O inacreditável caso de furto de dois gravadores a jornalistas da revista Sábado pelo deputado socialista Ricardo Rodrigues arrasta-se há mais de três semanas como se nada de grave se tivesse passado. E sejamos claros: em qualquer outra democracia europeia (à excepção, talvez, da peculiar Itália berlusconiana), o famigerado Ricardo Rodrigues não só não teria já qualquer cargo de responsabilidade parlamentar, seja a de vice-presidente de uma bancada ou outro, como teria mesmo, e inapelavelmente, perdido a sua condição de deputado.
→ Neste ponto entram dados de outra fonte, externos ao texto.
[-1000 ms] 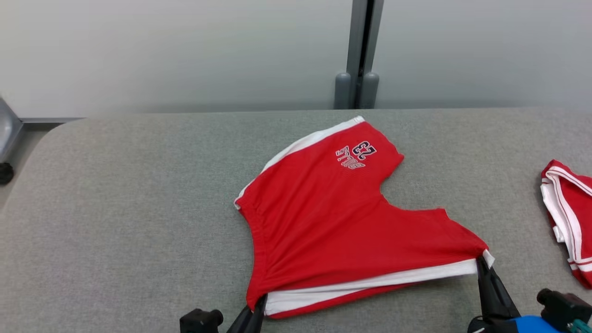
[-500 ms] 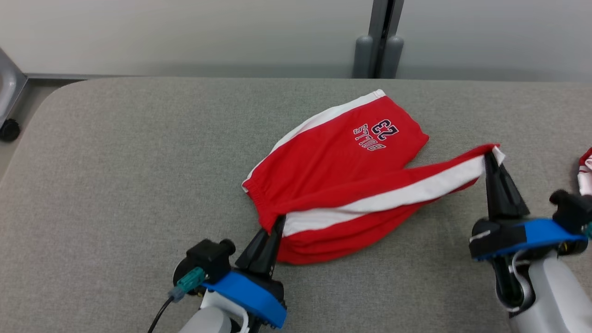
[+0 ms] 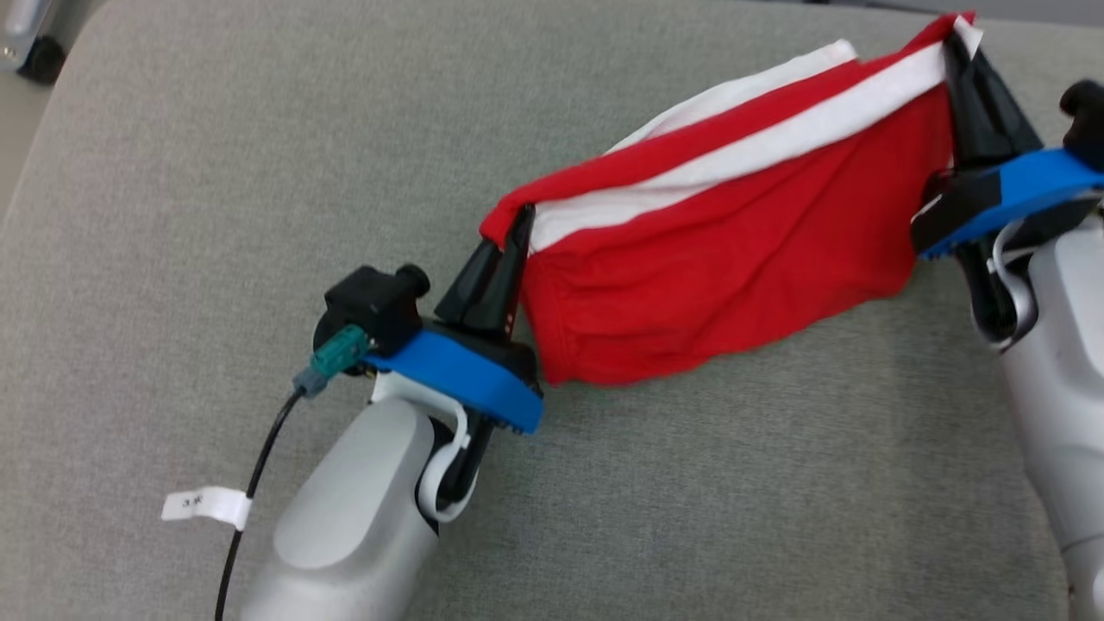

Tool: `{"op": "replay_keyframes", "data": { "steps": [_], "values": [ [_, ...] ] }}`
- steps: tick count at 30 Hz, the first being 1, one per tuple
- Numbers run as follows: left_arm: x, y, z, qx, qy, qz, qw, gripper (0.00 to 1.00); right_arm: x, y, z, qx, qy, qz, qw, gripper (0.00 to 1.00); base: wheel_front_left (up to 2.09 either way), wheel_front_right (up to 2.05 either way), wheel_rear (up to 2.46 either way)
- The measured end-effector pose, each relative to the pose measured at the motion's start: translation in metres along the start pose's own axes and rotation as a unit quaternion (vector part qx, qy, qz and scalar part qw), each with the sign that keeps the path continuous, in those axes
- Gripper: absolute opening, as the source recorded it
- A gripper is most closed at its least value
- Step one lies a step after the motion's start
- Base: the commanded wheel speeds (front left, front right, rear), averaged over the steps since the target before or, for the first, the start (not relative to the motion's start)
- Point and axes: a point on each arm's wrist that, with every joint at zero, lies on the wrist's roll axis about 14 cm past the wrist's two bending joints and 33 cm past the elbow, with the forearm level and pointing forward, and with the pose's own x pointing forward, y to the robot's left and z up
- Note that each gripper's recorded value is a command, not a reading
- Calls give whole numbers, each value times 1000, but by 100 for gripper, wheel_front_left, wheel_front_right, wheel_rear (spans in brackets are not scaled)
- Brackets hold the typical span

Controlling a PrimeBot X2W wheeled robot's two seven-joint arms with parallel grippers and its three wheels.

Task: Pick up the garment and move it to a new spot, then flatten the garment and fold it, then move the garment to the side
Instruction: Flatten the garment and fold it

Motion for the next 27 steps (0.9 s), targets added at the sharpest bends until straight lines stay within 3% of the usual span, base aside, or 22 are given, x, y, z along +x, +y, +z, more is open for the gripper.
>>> {"op": "replay_keyframes", "data": {
  "steps": [5, 6, 7, 8, 9, 10, 11, 12, 17, 27],
  "values": [
    [13, 27, -5, -10, 6, 28, 1000, 0, 30, 4, -29, -13, 29, 12, 999, 0, 0, 0, 0],
    [14, 31, -7, -12, 9, 32, 999, 0, 34, 6, -34, -19, 34, 16, 999, 6, 0, 0, 0],
    [14, 34, -10, -15, 12, 36, 999, 0, 38, 8, -39, -23, 38, 19, 999, 40, 0, 0, 0],
    [15, 37, -12, -18, 14, 40, 999, 0, 42, 9, -43, -22, 40, 20, 999, 100, 0, 0, 0],
    [15, 41, -13, -21, 15, 45, 999, 8, 45, 9, -45, -22, 41, 20, 999, 100, 0, 0, 0],
    [15, 45, -14, -23, 15, 51, 998, 38, 47, 10, -47, -22, 41, 21, 999, 100, 0, 0, 0],
    [14, 48, -15, -22, 16, 55, 998, 82, 49, 11, -47, -21, 39, 22, 999, 100, 0, 0, 0],
    [14, 51, -16, -22, 18, 58, 998, 100, 51, 13, -47, -20, 36, 23, 999, 100, 0, 0, 0],
    [8, 51, -24, -22, 28, 63, 997, 100, 46, 16, -46, -30, 36, 28, 999, 100, 0, 0, 0],
    [-27, 52, -40, -35, 45, 91, 994, 100, 1, -8, -88, -56, 120, 7, 991, 100, 0, 0, 0]
  ]
}}
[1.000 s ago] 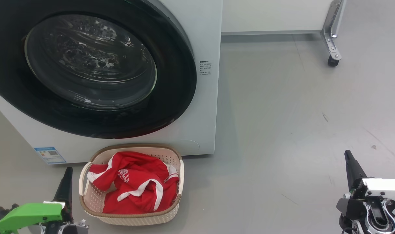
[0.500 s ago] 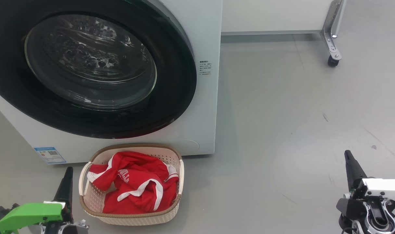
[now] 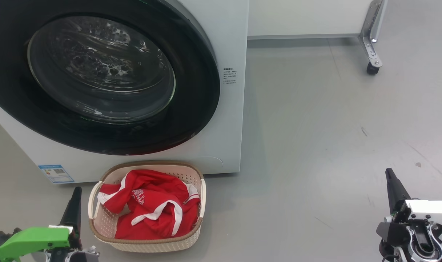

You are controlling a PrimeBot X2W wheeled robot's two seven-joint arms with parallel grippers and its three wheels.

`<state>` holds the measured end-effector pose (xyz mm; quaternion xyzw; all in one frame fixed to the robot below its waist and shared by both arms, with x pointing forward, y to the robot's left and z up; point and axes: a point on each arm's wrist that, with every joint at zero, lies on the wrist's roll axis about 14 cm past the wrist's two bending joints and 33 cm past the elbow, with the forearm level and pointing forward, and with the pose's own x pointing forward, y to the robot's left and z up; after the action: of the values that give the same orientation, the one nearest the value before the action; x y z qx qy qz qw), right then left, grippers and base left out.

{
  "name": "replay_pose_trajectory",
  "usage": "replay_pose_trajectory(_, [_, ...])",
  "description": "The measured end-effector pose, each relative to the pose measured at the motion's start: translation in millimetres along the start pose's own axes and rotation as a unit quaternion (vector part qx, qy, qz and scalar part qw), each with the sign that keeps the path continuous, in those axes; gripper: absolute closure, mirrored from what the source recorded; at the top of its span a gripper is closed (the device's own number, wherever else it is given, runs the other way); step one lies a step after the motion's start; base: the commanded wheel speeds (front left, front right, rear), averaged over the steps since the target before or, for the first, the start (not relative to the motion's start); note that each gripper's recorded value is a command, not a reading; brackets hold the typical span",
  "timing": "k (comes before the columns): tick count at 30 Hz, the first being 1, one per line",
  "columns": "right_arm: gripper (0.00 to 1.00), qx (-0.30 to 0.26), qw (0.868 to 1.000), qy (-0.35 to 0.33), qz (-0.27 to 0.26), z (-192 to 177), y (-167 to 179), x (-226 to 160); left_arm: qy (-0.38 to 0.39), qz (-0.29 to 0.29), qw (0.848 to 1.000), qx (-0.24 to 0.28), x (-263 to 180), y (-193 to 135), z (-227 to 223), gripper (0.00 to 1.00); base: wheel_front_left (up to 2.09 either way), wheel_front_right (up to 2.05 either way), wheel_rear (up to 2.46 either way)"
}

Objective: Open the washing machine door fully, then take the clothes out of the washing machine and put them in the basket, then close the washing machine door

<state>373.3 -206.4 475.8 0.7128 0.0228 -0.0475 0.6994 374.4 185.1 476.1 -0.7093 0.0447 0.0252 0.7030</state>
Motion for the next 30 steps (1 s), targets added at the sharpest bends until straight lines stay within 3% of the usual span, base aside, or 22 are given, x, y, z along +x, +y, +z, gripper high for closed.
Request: replay_pose_trajectory(30, [1.00, 0.001, 1.000, 0.000, 0.000, 0.0, 0.2, 0.0, -0.001, 0.000, 1.000, 0.000, 0.0, -0.3, 0.4, 1.00, 0.00, 0.00, 0.00])
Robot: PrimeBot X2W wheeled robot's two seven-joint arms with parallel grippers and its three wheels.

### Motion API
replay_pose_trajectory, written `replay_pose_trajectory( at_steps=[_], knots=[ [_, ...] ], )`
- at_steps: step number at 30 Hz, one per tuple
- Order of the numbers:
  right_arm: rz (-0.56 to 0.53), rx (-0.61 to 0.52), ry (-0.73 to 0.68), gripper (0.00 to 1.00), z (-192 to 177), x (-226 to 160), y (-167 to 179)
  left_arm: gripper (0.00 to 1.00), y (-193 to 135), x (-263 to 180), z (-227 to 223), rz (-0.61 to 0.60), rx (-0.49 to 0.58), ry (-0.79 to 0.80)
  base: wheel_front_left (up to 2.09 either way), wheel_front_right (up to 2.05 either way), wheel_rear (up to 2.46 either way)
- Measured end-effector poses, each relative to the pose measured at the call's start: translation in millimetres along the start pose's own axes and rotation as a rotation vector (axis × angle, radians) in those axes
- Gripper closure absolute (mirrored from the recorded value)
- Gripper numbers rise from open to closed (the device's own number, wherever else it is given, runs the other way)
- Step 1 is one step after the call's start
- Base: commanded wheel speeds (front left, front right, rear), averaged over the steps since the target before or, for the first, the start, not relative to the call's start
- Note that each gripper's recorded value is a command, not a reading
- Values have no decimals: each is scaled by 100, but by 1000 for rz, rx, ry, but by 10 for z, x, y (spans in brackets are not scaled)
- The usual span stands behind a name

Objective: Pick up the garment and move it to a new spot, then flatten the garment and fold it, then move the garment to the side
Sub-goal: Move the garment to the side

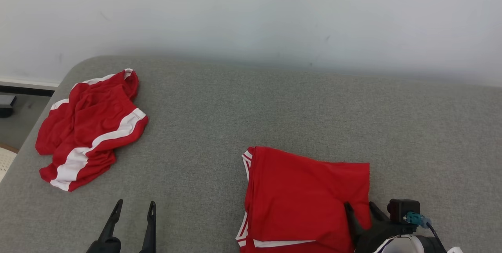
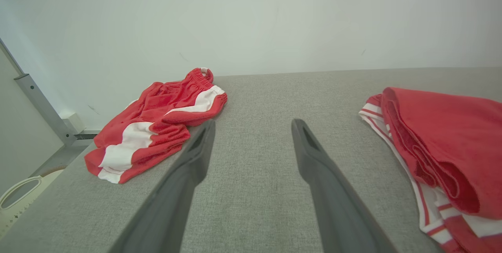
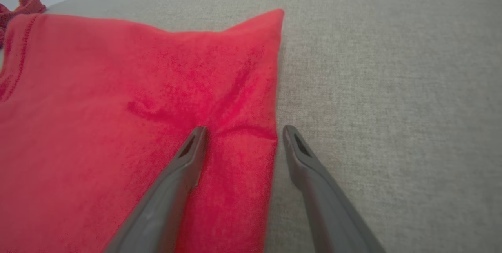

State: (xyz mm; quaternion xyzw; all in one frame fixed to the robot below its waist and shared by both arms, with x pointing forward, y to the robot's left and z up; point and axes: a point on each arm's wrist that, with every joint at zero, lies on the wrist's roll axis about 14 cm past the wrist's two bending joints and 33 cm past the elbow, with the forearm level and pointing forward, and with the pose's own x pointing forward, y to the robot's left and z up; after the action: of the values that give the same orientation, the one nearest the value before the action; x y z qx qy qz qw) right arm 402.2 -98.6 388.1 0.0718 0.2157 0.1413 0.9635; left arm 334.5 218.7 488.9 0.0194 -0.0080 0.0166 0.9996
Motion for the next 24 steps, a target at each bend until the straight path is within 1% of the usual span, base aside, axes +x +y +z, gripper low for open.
replay_pose_trajectory(
  at_steps=[3,4,5,6,10,14,17,24],
  knots=[
    [13,12,51,0,-100,43,69,0,44,-30,-11,15,0,4,0,0,0],
    [16,17,64,51,-137,44,88,0,51,-36,-13,18,-2,4,0,0,0],
    [22,22,64,80,-137,52,117,0,57,-38,-13,20,-2,4,0,0,0],
    [26,26,62,100,-135,56,137,0,60,-37,-12,21,-3,4,0,0,0],
    [52,27,51,100,-117,64,228,0,31,-7,-14,14,-11,4,0,0,0],
    [51,-20,10,100,59,91,128,0,-38,49,-10,-6,-19,2,0,0,0],
    [31,-96,-46,100,358,132,-92,0,-105,103,-2,-29,-23,-1,0,0,0],
    [-77,-311,-87,100,974,112,-859,0,-256,261,-32,-78,-26,7,0,0,0]
  ],
)
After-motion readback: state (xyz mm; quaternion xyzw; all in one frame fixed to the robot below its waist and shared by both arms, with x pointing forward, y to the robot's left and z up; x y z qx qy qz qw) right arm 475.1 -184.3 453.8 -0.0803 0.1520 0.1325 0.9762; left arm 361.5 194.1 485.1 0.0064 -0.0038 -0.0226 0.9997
Ricardo Rodrigues cometeu um furto em plena Assembleia da República, no desempenho da sua actividade política, atentou de forma flagrante e primária contra o valor constitucional da liberdade de imprensa, abusou com intolerável arrogância do exercício dos seus restritos poderes, ultrapassou os limites da prepotência antidemocrática. Não chega?! O que precisa de fazer mais para provocar, entre os responsáveis políticos e parlamentares, um mínimo de indignação e a mais do que justificada punição: tem que sequestrar os jornalistas que lhe façam perguntas inconvenientes, torturá-los até deixarem de ser incómodos?
E Ricardo Rodrigues, registe-se, não é um incauto menino de coro vindo das berças, acabado de chegar ao Parlamento – é um deputado experiente, destacado por Sócrates e pelo PS para momentos de alta tensão na luta partidária e institucional. É por isso que se torna de um inverosimilhança patética o argumento de que se viu constrangido a resistir à «violência psicológica insuportável» das... perguntas dos jornalistas.
Percebe-se que este PS em fim de ciclo e em acelerada desagregação política e ética já tudo cale e tudo consinta. Mas custa ver uma figura como Jaime Gama a tentar lavar as mãos como Pilatos num caso desta gravidade. «É um assunto da Justiça», diz Gama. Não, não é. Antes de o ser, é um atentado à liberdade de expressão e uma ofensa à diginidade do Parlamento. «A relação entre políticos e jornalistas é do foro privativo», acrescenta Gama, procurando sacudir a lama do capote. Não, não é. É uma relação estruturante e fundamental, com regras invioláveis, numa sociedade democrática.
Como presidente do Parlamento, Jaime Gama não sente vergonha em manter na sua casa um deputado como Ricardo Rodrigues? É pena.